■ What you need to do:
Check each line of the listing below for the string "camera", then give only the number of lines where it occurs.

--- Extracted material Enclosed Below ---

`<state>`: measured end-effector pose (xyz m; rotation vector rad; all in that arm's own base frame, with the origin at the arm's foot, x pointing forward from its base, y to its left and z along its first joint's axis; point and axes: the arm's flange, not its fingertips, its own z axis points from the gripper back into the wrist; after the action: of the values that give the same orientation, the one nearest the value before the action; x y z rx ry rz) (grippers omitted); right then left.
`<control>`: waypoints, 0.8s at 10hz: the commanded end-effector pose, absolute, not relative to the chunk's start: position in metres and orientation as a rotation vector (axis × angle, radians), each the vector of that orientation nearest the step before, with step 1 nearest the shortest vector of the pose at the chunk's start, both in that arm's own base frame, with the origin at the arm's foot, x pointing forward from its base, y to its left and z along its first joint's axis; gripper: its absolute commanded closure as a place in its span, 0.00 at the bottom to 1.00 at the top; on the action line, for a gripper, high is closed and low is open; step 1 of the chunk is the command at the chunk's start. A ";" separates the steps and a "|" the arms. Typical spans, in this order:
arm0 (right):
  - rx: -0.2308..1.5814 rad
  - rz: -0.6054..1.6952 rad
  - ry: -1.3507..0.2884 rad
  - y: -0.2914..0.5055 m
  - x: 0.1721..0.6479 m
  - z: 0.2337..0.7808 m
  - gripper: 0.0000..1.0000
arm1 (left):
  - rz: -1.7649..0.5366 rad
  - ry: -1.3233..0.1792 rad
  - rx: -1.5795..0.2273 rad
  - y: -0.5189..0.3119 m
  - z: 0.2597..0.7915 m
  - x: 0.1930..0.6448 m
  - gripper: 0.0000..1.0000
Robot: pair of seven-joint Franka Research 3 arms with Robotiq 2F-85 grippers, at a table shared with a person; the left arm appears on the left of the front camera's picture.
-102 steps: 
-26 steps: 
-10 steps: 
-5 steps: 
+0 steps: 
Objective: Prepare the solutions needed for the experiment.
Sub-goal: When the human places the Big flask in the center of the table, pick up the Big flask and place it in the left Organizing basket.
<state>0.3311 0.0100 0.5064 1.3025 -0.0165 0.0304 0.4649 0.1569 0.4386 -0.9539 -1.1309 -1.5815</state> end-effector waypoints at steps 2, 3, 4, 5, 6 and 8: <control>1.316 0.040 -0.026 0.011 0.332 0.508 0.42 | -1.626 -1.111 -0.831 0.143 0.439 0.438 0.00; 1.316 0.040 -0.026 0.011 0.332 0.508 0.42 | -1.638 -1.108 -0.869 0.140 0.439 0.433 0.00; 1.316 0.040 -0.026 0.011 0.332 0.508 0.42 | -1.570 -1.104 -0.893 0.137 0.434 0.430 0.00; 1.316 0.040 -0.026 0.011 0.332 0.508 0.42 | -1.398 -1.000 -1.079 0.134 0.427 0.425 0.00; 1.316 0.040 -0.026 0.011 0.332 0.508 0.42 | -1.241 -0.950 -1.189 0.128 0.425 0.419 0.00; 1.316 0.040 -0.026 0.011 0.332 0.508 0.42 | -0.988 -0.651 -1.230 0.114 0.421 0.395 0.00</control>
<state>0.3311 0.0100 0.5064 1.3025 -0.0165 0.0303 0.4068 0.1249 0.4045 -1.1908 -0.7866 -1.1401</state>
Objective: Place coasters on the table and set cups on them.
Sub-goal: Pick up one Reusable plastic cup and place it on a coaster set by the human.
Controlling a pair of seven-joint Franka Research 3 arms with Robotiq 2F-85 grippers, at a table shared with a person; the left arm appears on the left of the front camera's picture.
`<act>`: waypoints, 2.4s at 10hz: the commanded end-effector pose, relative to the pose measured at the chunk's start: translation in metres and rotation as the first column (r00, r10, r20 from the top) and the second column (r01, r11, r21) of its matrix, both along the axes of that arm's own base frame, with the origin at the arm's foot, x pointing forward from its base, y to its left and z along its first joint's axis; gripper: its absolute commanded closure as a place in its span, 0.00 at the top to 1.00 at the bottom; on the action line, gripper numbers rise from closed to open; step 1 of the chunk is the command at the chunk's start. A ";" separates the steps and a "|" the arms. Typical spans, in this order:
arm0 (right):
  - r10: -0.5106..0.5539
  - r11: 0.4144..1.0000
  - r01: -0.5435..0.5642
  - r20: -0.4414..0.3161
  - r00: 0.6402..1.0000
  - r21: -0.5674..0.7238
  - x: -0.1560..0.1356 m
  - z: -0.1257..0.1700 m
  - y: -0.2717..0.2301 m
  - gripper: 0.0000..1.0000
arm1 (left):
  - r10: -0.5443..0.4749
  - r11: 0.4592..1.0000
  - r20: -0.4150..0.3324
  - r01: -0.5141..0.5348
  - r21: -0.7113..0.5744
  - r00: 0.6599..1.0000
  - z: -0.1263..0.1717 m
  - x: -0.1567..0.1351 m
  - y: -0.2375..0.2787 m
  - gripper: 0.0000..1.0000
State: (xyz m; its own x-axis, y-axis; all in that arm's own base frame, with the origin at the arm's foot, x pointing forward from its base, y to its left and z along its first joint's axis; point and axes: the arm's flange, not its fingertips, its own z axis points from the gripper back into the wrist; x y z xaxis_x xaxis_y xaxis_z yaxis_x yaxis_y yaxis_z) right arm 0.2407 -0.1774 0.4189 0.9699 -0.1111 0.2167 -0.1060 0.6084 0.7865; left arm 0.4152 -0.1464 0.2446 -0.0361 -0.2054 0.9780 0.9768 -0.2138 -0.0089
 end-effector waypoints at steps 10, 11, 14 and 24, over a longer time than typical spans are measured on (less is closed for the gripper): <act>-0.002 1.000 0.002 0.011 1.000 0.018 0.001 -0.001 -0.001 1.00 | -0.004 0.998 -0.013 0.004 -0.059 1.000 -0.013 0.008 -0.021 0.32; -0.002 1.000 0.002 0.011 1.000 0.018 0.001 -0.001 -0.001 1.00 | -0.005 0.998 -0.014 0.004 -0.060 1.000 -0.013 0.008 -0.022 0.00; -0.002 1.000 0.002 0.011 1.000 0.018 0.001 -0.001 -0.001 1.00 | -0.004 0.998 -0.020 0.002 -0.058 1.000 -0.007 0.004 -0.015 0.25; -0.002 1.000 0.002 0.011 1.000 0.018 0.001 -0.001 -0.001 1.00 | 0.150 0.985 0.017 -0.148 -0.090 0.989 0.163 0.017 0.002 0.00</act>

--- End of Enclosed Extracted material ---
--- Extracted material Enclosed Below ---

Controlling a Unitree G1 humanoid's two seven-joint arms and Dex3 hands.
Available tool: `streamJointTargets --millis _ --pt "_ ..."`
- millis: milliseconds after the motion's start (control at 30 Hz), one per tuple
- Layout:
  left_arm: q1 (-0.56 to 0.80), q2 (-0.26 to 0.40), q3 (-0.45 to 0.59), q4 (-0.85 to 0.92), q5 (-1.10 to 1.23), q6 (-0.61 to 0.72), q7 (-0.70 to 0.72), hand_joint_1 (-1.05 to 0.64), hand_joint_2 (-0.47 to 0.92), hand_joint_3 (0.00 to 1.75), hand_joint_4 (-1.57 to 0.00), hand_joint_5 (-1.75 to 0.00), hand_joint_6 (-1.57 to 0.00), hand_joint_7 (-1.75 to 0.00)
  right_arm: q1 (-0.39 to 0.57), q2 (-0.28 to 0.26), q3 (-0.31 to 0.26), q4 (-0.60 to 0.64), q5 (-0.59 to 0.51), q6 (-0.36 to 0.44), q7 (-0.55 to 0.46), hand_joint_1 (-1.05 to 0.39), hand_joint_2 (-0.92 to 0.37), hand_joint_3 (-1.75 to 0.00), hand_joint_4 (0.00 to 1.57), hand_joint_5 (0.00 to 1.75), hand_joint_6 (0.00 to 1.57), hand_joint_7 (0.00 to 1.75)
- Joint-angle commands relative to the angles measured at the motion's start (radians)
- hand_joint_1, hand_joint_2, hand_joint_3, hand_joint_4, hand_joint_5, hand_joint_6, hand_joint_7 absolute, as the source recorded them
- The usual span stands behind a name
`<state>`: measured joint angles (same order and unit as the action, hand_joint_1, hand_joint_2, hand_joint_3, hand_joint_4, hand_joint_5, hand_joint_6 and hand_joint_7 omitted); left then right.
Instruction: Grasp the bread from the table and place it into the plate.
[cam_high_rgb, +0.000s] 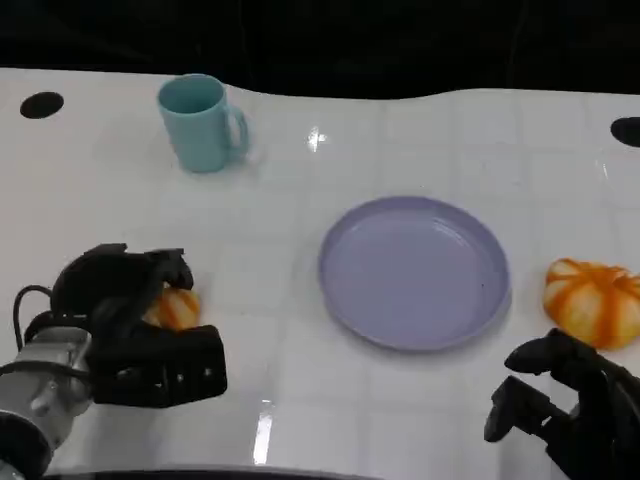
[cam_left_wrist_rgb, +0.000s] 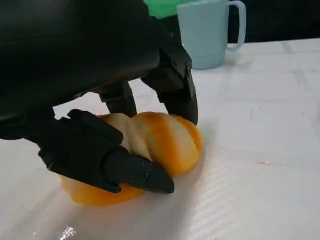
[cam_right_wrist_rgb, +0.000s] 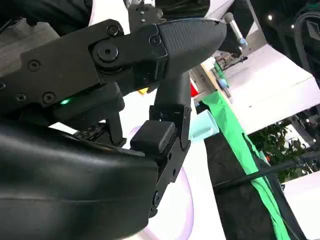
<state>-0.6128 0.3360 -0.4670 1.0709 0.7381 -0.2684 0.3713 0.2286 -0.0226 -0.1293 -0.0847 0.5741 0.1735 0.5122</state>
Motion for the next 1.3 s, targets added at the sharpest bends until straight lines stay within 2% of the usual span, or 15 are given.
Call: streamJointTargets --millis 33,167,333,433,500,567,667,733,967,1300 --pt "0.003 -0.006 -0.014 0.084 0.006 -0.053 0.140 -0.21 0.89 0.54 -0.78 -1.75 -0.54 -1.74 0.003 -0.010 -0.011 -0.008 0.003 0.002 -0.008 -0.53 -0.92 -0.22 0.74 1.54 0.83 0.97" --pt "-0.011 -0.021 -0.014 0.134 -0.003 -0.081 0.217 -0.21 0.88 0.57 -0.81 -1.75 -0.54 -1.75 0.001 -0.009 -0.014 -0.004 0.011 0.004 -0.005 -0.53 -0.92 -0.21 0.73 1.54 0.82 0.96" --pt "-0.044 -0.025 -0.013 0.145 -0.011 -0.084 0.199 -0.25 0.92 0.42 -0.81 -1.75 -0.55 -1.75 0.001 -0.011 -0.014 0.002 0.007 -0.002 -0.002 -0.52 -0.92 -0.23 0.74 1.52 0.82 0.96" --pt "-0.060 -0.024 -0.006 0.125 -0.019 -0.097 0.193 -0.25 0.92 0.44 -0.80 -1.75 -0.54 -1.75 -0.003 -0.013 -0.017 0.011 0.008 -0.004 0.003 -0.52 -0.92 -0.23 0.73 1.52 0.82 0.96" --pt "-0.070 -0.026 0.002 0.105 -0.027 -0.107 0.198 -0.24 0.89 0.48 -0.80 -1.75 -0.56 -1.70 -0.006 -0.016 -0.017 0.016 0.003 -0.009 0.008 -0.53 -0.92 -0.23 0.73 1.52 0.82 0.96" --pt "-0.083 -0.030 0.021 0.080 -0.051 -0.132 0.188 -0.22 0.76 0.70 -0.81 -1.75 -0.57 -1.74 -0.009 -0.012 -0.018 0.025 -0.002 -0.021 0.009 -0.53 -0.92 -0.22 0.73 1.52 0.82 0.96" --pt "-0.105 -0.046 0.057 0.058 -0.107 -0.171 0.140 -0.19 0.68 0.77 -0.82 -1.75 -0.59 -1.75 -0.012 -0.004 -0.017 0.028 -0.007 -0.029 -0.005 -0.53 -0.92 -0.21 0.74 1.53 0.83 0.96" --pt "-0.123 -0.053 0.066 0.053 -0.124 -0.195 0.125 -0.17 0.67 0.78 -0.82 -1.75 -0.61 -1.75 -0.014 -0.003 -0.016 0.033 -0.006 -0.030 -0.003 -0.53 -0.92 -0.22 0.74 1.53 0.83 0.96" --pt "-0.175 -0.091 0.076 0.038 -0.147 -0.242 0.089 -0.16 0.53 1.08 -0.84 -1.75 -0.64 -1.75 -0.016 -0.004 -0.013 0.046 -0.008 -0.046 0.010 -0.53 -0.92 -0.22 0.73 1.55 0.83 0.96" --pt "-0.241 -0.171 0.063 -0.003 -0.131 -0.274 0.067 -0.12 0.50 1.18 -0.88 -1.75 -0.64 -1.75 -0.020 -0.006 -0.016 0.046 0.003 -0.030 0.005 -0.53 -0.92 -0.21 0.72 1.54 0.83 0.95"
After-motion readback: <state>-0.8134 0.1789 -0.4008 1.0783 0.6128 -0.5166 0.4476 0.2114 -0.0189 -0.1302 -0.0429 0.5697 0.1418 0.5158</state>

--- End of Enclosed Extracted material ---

■ Reply to the task:
2